168. ABOUT this time Sertorius was much dispirited, because that deer of his could nowhere be found; for he was thus deprived of a great means of cheering the barbarians, who then particularly required consolation. It happened that some men, who were rambling about at night for other purposes, fell in with the deer and caught it, for they knew it by the colour. Sertorius hearing of this, promised to give them a large sum of money if they would mention it to nobody; and, concealing the deer for several days, he came forward with a joyful countenance to the tribunal, and told the barbarian chiefs that the deity prognosticated to him in his sleep some great good fortune. He then ascended the tribunal, and transacted business with those who applied to him. The deer being let loose by those who had charge of it close by, and, seeing Sertorius, bounded joyfully up to the tribunal, and, standing by him, placed its head on his knees, and touched his right hand with its mouth, having been accustomed to do this before. Sertorius cordially returned the caresses of the animal, and even shed tears. The spectators were at first surprised; then clapping their hands and shouting they conducted Sertorius to his residence, considering him to be a man superior to other mortals and beloved by the gods; and they were full of good hopes. [St John's College Fellowships, 1847.]

169. IF therefore thou fallest from thy employment in public, take sanctuary in an honest retirement, being

indifferent to thy gain abroad, or thy safety at home.
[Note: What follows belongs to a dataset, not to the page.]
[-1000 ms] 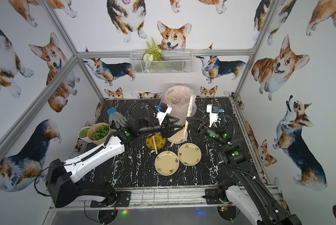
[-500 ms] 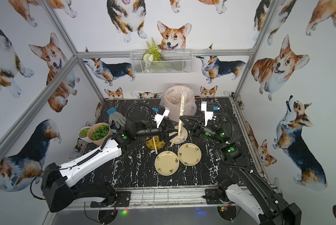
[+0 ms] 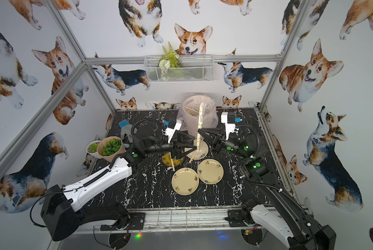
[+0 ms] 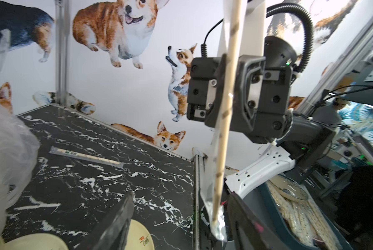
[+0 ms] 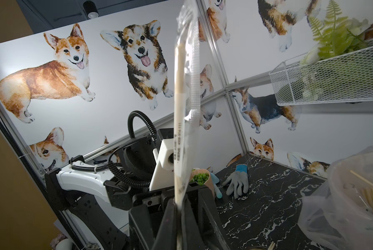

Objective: Remove the packaging of disposable chopsticks
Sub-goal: Remove the packet bag from the disposable chopsticks.

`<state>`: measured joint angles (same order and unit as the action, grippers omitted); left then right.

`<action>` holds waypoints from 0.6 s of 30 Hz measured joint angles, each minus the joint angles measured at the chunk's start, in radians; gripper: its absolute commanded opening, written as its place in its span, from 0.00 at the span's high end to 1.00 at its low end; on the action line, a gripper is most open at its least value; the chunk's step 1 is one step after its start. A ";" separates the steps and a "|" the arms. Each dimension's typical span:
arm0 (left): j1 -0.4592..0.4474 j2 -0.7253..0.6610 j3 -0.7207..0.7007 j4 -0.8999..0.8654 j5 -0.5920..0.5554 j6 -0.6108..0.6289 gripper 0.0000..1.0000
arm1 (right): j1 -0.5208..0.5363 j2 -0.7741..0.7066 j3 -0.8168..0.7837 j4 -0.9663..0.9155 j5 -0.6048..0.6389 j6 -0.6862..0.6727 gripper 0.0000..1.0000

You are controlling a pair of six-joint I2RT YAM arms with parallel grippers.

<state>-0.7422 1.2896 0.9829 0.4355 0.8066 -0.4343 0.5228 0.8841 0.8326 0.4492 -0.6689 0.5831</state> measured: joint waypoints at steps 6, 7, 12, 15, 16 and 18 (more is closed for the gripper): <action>-0.004 0.055 0.019 0.106 0.070 -0.090 0.82 | 0.061 0.018 0.014 -0.013 0.045 -0.038 1.00; -0.005 0.061 0.021 0.120 0.080 -0.098 0.97 | 0.068 0.020 0.014 -0.016 0.060 -0.039 1.00; -0.009 0.069 0.021 0.153 0.096 -0.123 1.00 | 0.078 0.019 0.015 -0.040 0.114 -0.056 0.55; -0.008 0.066 0.021 0.145 0.092 -0.122 1.00 | 0.079 0.018 0.044 -0.084 0.108 -0.079 0.33; -0.008 0.063 0.021 0.133 0.092 -0.117 1.00 | 0.079 0.019 0.063 -0.105 0.098 -0.090 0.33; -0.008 0.050 0.029 0.084 0.096 -0.085 1.00 | 0.079 0.026 0.124 -0.163 0.082 -0.126 0.35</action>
If thou art out of favour with thy prince, secure the favour of the King of kings, and then there is no harm come to thee. And when Zeno Cittiensis lost all his goods in a storm, he retired to the studies of philosophy, to his short cloak, and a severe life, and gave thanks to fortune for his prosperous mischance. When the northwind blows hard, and it rains sadly, none but fools sit down in it and cry; wise people defend themselves against it with a warm garment, or a good fire and a dry roof. When a storm of a sad mischance beats upon our spirits, turn it into some advantage by observing, where it can serve another end, either of religion or prudence, of more safety or less envy: it will turn into something, that is good, if we list to make it so.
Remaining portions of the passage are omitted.